Ottawa, ON – Ottawa police have charged a Windsor man with hate-motivated crimes, including intimidating a health worker, in connection with racist anti-vaccine phone messages sent to Ottawa physician Dr. Nili Kaplan-Myrth.
Police have issued a warrant for the arrest of Louis Mertzelos, 58, of Windsor on hate-motivated charges of harassing communications, harassment by repeated communication, mischief and intimidation of health services.
Kaplan-Myrth confirmed the charges relate to two phone calls she received last month.
The charges are being hailed as an important step amid a worsening climate of anonymous harassment and intimidation against health workers and others, often related to pandemic public health measures, that frequently target race, religion or sex.
It is just the second time a new federal law aimed at protecting health workers has been used since coming into effect in January. The amendments to the Criminal Code create a new intimidation offence to protect health-care workers and people seeking health services.
Kaplan-Myrth called it an important law.
“It is a way of saying that when we do our work, we need to know that somebody has our backs,” she said. “We stepped up, we did all the things that we were asked to do and went above and beyond to really help the community. As a result of that, to be bombarded by death threats, rape threats, anti-Semitism and all the rest of it is just shocking and abhorrent.”
Bernie Farber, who heads the Canadian Anti Hate Network, and has offered advice to Kaplan-Myrth, said the charges by the Ottawa Police Hate and Bias Crime Unit should send a strong message.
“This has been going on now for months. It is not just doctors, it is journalists, advocates, politicians. People feel there is a certain permissibility because nothing has happened. OPS, to their credit, decided that this goes past the bar of acceptability,” he said.

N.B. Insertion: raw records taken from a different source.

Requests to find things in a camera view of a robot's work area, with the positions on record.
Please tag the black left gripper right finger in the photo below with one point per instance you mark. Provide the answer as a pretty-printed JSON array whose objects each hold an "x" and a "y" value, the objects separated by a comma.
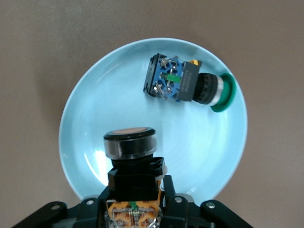
[{"x": 213, "y": 213}]

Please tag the orange push button switch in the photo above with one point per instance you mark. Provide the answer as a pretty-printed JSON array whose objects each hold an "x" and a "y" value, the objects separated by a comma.
[{"x": 130, "y": 142}]

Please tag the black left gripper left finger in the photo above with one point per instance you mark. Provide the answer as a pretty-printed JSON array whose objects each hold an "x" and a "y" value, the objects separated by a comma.
[{"x": 57, "y": 213}]

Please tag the light blue round plate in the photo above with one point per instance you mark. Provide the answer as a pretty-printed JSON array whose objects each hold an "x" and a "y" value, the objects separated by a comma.
[{"x": 118, "y": 107}]

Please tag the green push button switch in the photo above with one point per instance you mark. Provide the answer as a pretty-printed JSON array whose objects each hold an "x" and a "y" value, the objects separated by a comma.
[{"x": 171, "y": 80}]

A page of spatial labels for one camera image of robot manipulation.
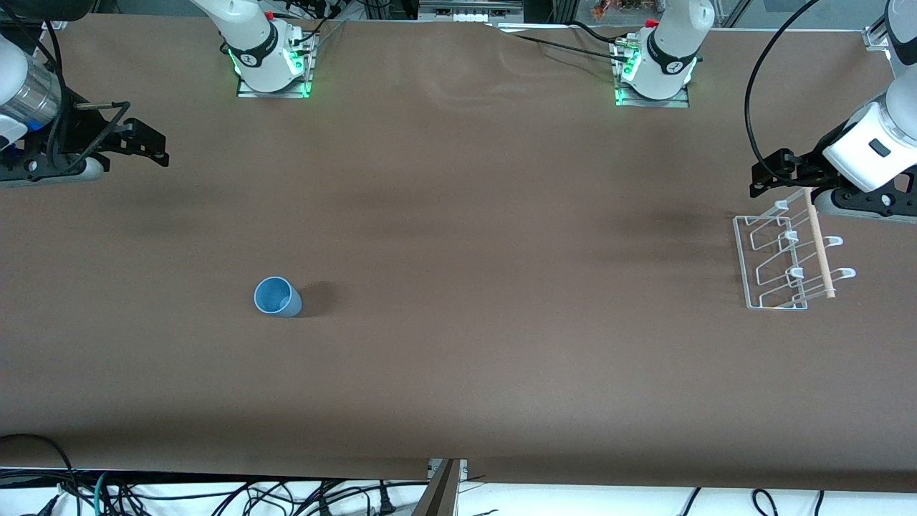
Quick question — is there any orange background object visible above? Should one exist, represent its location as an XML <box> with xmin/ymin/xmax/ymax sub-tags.
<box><xmin>591</xmin><ymin>0</ymin><xmax>647</xmax><ymax>19</ymax></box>

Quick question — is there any metal table bracket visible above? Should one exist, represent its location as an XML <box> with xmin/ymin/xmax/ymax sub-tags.
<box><xmin>428</xmin><ymin>458</ymin><xmax>469</xmax><ymax>482</ymax></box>

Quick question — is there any white wire cup rack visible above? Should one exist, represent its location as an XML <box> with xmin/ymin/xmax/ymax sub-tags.
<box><xmin>733</xmin><ymin>188</ymin><xmax>858</xmax><ymax>311</ymax></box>

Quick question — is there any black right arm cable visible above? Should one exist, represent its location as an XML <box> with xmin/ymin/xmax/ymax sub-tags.
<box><xmin>39</xmin><ymin>18</ymin><xmax>132</xmax><ymax>174</ymax></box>

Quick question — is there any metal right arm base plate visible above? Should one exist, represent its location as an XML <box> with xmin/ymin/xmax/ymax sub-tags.
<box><xmin>236</xmin><ymin>27</ymin><xmax>315</xmax><ymax>100</ymax></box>

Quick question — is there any white power strip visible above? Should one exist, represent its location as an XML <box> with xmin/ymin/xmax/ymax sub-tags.
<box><xmin>419</xmin><ymin>0</ymin><xmax>524</xmax><ymax>23</ymax></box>

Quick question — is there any black cable on table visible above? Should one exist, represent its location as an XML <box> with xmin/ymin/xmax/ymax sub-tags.
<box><xmin>570</xmin><ymin>20</ymin><xmax>623</xmax><ymax>48</ymax></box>
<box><xmin>510</xmin><ymin>33</ymin><xmax>625</xmax><ymax>64</ymax></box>

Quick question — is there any blue plastic cup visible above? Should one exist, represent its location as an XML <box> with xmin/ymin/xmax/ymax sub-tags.
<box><xmin>254</xmin><ymin>276</ymin><xmax>304</xmax><ymax>319</ymax></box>

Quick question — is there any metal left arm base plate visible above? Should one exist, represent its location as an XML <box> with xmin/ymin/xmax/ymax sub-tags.
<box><xmin>614</xmin><ymin>36</ymin><xmax>691</xmax><ymax>109</ymax></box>

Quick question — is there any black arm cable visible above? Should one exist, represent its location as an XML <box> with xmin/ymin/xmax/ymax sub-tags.
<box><xmin>744</xmin><ymin>0</ymin><xmax>822</xmax><ymax>180</ymax></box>
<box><xmin>39</xmin><ymin>18</ymin><xmax>132</xmax><ymax>174</ymax></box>

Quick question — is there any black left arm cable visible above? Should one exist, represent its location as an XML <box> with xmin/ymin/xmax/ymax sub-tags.
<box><xmin>744</xmin><ymin>0</ymin><xmax>822</xmax><ymax>180</ymax></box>

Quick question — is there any thick black floor cable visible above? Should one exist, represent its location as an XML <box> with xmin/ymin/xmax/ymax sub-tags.
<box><xmin>0</xmin><ymin>433</ymin><xmax>81</xmax><ymax>516</ymax></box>

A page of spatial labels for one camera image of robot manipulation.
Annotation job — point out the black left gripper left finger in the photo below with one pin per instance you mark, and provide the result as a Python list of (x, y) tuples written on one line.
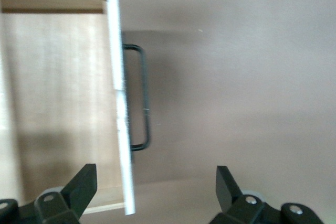
[(76, 190)]

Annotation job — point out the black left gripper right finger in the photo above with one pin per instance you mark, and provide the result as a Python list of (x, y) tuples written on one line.
[(227, 192)]

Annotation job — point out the brown table cloth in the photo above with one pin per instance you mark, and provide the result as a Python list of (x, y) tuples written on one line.
[(236, 77)]

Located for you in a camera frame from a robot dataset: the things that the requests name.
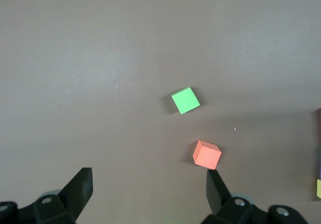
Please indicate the yellow foam cube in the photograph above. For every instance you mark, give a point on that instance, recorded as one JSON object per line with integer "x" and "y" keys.
{"x": 319, "y": 188}

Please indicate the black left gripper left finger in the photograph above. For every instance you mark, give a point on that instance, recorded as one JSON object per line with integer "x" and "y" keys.
{"x": 75, "y": 194}

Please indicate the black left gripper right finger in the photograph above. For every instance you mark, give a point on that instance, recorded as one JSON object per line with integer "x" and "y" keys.
{"x": 215, "y": 191}

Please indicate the brown table mat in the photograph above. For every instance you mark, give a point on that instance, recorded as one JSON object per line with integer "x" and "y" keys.
{"x": 100, "y": 58}

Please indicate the orange foam cube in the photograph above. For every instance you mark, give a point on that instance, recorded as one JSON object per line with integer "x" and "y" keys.
{"x": 206, "y": 156}

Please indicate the green foam cube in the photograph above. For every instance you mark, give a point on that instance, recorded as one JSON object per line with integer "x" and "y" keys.
{"x": 185, "y": 100}

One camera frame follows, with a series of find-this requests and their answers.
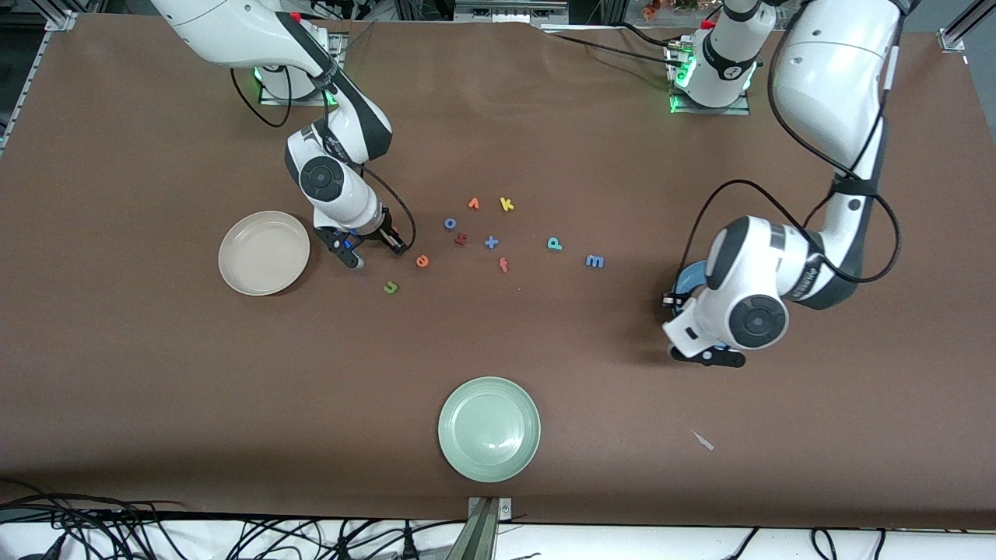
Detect aluminium corner post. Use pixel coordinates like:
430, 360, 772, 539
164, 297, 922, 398
938, 0, 996, 54

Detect black cable on table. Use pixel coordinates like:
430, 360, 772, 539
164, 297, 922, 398
541, 22, 689, 69

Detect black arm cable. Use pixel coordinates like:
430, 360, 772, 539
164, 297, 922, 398
230, 66, 418, 251
675, 23, 905, 287

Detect brown table cover sheet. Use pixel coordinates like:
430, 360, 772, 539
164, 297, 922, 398
0, 14, 996, 531

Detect aluminium frame profile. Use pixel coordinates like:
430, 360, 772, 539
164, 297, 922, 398
455, 0, 569, 24

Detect tangled black floor cables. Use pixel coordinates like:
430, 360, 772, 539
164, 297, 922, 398
0, 478, 468, 560

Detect blue plate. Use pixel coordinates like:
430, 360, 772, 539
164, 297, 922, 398
674, 261, 730, 352

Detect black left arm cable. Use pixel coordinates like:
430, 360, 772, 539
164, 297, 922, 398
675, 23, 905, 287

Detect beige brown plate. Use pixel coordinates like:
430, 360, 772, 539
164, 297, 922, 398
218, 211, 311, 297

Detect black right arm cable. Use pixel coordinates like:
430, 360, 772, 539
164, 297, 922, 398
230, 66, 418, 251

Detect metal table edge bracket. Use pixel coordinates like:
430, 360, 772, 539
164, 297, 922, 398
465, 496, 513, 560

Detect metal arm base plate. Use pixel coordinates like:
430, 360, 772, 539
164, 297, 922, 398
668, 40, 752, 116
259, 31, 348, 107

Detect pale green plate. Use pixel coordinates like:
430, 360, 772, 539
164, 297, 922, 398
437, 376, 542, 483

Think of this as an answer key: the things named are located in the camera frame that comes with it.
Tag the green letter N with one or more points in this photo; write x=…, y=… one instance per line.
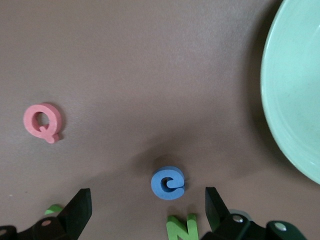
x=172, y=228

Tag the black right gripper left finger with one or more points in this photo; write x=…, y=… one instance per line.
x=72, y=217

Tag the light green plate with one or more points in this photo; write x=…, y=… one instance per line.
x=295, y=87

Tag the pink letter Q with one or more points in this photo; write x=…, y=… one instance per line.
x=28, y=120

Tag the brown table mat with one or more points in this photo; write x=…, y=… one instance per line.
x=150, y=62

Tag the green letter B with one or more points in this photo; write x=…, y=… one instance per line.
x=52, y=208

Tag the blue letter G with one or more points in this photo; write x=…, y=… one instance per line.
x=156, y=185

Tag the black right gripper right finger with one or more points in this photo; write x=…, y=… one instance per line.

“It has to be a lesson to all those others out there who think it is so easy. That is not going to happen any more. People are going to face charges and possible jail sentences.”
Kaplan-Myrth received the calls that are a focus of the police investigation on Sept. 6 and 7, shortly after she appeared on a TVO news program to talk about the continuing importance of mask wearing and other public health measures. The anonymous caller described the family physician as “unhinged” and let loose a tirade of anti-Semitism against her in each of the calls.
Those are far from the only threats the high-profile Ottawa family doctor and advocate who has helped vaccinate thousands of people through outdoor “Jabapalooza” events has received.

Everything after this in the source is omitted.